AVAILABLE DATA
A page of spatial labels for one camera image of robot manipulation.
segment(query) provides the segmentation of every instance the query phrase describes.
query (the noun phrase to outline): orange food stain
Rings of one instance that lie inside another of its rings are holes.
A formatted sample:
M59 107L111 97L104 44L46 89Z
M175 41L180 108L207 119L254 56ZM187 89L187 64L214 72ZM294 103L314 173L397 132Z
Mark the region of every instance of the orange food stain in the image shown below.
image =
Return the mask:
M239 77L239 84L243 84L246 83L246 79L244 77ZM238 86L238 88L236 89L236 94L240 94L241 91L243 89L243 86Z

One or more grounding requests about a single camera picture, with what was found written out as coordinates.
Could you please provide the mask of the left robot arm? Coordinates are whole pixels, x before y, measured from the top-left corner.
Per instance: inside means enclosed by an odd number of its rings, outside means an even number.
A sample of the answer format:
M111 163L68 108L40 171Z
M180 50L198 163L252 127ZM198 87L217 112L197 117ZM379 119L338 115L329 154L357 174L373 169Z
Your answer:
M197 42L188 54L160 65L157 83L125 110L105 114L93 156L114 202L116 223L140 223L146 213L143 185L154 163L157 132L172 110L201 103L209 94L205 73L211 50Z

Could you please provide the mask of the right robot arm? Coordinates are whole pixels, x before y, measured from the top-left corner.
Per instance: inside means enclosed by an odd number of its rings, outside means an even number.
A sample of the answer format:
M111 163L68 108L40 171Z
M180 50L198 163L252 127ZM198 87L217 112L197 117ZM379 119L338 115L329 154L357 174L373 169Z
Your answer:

YOUR OBJECTIVE
Give back, unchanged, the line that holds "query (the noun" along with all lines after it through the last line above.

FINAL ANSWER
query (the noun phrase to outline): orange food stain
Rings of one instance that lie inside another of its rings are holes.
A formatted sample:
M59 107L111 97L104 44L46 89Z
M175 41L180 108L207 119L254 56ZM187 89L187 64L214 72ZM294 103L314 173L397 132Z
Mark the region of every instance of the orange food stain in the image shown below.
image =
Return the mask:
M239 77L239 84L243 84L246 83L246 79L244 77ZM238 86L238 88L236 89L236 94L240 94L241 91L243 89L243 86Z

One or more grounding requests about a single camera picture, with what was found written out as coordinates.
Could you please provide the mask of the left robot arm? Coordinates are whole pixels, x before y, measured from the top-left corner.
Per instance: inside means enclosed by an odd number of its rings, outside means an even number.
A sample of the answer format:
M111 163L68 108L40 171Z
M180 50L198 163L252 127ZM198 87L217 112L197 117ZM379 119L338 115L329 154L357 174L373 169Z
Your answer:
M197 42L188 54L160 65L157 83L125 110L105 114L93 156L114 202L116 223L140 223L146 213L143 185L154 163L157 132L172 110L201 103L209 94L205 73L211 50Z

Could you please provide the mask of the right robot arm? Coordinates are whole pixels, x before y, measured from the top-left corner.
Per instance: inside means enclosed by an odd number of its rings, outside means an even number.
A sample of the answer format:
M111 163L68 108L40 171Z
M180 50L198 163L252 127ZM198 87L217 112L197 117ZM379 119L338 115L329 154L357 174L373 169Z
Your answer:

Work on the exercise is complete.